• [Try it] In the records below, take the line containing "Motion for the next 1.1" and every line following it, and write them out exactly.

══ Excerpted records ══

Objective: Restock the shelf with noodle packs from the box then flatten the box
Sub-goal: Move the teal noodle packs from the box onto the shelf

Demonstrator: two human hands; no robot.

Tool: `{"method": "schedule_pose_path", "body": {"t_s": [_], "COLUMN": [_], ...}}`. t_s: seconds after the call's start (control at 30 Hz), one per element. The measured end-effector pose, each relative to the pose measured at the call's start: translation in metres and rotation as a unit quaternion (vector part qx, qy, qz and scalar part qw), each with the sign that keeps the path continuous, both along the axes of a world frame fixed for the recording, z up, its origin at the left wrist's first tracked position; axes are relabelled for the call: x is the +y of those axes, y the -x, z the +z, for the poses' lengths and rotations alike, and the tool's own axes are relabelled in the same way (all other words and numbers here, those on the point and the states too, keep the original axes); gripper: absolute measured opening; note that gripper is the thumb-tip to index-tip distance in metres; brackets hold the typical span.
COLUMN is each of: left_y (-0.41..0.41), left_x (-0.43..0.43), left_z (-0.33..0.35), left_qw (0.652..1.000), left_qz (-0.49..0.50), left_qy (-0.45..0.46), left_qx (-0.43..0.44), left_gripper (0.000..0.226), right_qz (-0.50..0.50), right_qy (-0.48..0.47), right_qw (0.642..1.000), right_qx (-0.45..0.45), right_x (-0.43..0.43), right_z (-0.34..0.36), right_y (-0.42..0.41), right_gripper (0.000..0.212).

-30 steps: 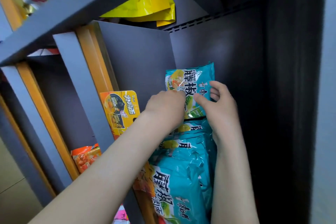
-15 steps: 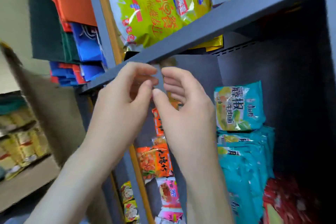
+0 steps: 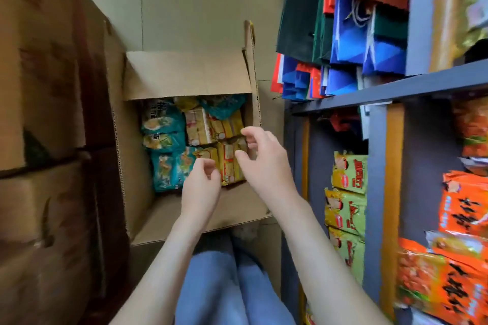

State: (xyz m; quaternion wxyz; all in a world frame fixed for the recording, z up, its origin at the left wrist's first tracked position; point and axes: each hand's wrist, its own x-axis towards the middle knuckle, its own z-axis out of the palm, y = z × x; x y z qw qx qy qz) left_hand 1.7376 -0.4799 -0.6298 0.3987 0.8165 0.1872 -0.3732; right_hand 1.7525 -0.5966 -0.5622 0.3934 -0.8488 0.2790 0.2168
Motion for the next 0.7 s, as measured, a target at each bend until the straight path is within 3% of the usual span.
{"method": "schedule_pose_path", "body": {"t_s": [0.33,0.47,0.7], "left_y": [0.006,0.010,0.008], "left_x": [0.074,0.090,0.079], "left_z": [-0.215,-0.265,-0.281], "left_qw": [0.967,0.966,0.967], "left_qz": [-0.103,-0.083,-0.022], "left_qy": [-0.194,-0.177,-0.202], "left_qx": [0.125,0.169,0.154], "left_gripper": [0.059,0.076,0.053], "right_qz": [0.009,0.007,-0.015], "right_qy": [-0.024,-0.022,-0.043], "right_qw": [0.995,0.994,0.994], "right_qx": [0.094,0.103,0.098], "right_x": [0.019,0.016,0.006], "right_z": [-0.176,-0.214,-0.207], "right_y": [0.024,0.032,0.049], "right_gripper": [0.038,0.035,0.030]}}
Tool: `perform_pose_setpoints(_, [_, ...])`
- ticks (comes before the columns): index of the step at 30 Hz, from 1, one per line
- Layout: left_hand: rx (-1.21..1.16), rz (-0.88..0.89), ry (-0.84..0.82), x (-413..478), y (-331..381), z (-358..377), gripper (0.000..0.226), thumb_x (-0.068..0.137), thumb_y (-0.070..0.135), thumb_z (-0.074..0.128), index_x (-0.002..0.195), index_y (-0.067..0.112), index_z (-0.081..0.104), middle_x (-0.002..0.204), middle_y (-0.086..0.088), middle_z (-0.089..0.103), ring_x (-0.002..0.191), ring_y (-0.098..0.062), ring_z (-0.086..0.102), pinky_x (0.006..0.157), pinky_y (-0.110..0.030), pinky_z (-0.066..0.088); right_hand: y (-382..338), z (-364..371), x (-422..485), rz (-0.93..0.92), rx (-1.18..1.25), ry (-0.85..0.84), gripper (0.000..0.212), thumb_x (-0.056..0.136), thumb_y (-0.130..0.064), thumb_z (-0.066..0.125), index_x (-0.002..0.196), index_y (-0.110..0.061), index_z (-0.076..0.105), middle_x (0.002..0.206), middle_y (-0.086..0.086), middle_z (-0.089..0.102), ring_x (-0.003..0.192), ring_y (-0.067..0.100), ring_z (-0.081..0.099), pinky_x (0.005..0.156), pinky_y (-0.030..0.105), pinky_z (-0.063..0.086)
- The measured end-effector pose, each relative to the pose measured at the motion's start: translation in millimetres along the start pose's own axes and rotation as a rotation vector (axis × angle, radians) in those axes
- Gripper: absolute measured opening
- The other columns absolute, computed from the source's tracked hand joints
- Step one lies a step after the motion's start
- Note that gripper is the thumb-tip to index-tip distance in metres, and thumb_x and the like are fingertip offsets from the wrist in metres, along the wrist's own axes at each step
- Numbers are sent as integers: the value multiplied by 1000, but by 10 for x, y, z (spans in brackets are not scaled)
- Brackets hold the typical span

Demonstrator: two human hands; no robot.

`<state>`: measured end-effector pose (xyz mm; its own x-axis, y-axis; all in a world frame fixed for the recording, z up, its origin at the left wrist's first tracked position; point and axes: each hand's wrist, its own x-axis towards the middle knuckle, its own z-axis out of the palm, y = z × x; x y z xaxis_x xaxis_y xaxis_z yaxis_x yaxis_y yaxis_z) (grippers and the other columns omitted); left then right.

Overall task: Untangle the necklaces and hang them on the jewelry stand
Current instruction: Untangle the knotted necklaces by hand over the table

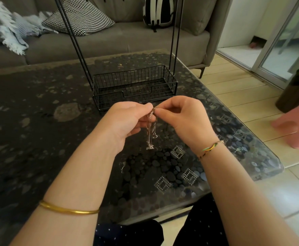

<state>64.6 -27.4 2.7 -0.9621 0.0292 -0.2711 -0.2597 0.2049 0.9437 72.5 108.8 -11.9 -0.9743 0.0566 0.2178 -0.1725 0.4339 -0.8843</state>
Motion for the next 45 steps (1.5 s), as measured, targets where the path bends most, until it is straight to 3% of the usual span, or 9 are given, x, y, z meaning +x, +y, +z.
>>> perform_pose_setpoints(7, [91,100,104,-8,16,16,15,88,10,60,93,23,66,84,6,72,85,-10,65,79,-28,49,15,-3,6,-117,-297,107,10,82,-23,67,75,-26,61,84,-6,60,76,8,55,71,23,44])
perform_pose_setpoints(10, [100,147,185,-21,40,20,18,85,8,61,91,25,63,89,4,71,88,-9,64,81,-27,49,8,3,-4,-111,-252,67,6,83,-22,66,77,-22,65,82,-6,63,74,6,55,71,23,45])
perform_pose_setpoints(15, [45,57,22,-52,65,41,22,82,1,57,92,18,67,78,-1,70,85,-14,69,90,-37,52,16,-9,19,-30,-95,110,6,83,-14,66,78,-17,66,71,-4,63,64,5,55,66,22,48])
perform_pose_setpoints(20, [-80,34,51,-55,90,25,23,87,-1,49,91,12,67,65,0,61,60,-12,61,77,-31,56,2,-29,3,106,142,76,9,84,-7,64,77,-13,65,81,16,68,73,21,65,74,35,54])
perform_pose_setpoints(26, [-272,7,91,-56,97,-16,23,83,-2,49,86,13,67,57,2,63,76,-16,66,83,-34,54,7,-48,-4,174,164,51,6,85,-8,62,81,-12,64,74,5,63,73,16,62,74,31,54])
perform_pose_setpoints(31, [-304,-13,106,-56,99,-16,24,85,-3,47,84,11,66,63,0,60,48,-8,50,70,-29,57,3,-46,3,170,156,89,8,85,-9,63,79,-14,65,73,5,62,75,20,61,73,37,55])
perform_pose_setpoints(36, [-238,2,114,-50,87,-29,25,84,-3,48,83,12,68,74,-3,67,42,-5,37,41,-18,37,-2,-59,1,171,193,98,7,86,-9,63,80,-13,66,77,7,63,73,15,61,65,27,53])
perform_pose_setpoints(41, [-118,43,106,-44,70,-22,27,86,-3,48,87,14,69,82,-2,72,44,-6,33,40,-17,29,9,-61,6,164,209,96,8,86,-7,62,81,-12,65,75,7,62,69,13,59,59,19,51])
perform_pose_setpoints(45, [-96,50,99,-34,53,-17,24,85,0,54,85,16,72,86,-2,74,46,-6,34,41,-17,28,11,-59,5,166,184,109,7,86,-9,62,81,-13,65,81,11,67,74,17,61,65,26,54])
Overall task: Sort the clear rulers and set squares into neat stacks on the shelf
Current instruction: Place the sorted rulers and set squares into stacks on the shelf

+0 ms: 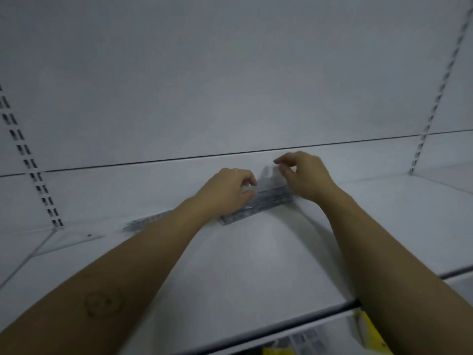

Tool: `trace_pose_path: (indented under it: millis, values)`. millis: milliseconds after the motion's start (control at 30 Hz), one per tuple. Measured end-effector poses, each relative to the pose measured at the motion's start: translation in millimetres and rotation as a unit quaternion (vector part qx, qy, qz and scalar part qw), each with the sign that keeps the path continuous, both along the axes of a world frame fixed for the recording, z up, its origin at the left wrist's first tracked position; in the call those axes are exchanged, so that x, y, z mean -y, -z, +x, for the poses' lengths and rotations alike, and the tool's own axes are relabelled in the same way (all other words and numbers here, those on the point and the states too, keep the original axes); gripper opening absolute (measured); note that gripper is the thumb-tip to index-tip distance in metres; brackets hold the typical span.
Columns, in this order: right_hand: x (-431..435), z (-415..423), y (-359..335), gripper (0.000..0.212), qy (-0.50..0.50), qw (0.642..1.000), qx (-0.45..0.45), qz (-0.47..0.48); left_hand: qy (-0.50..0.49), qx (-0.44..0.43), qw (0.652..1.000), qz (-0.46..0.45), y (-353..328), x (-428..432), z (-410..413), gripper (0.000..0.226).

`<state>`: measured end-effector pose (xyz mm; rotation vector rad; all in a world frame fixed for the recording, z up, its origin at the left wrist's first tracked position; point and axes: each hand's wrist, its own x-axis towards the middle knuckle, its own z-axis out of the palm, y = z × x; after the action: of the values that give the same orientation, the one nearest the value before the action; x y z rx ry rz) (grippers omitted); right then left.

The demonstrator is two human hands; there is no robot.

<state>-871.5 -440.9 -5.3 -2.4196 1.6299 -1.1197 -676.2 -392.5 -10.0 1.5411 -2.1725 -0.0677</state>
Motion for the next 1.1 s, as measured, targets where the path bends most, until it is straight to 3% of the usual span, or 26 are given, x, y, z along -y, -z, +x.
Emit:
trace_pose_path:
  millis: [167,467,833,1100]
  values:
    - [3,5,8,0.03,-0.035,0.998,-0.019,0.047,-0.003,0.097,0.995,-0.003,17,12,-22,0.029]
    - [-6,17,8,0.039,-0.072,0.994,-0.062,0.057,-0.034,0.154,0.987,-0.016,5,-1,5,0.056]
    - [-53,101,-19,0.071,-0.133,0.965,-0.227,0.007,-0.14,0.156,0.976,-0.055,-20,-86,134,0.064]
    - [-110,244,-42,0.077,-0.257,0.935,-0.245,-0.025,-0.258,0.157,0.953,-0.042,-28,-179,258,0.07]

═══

• [Solution]
Motion for the next 1.1 s, as measured, targets where the path bends most, until it is straight to 3% of the usual span, or 26 are given, x, y, z along -y, -z, +x.
Emit:
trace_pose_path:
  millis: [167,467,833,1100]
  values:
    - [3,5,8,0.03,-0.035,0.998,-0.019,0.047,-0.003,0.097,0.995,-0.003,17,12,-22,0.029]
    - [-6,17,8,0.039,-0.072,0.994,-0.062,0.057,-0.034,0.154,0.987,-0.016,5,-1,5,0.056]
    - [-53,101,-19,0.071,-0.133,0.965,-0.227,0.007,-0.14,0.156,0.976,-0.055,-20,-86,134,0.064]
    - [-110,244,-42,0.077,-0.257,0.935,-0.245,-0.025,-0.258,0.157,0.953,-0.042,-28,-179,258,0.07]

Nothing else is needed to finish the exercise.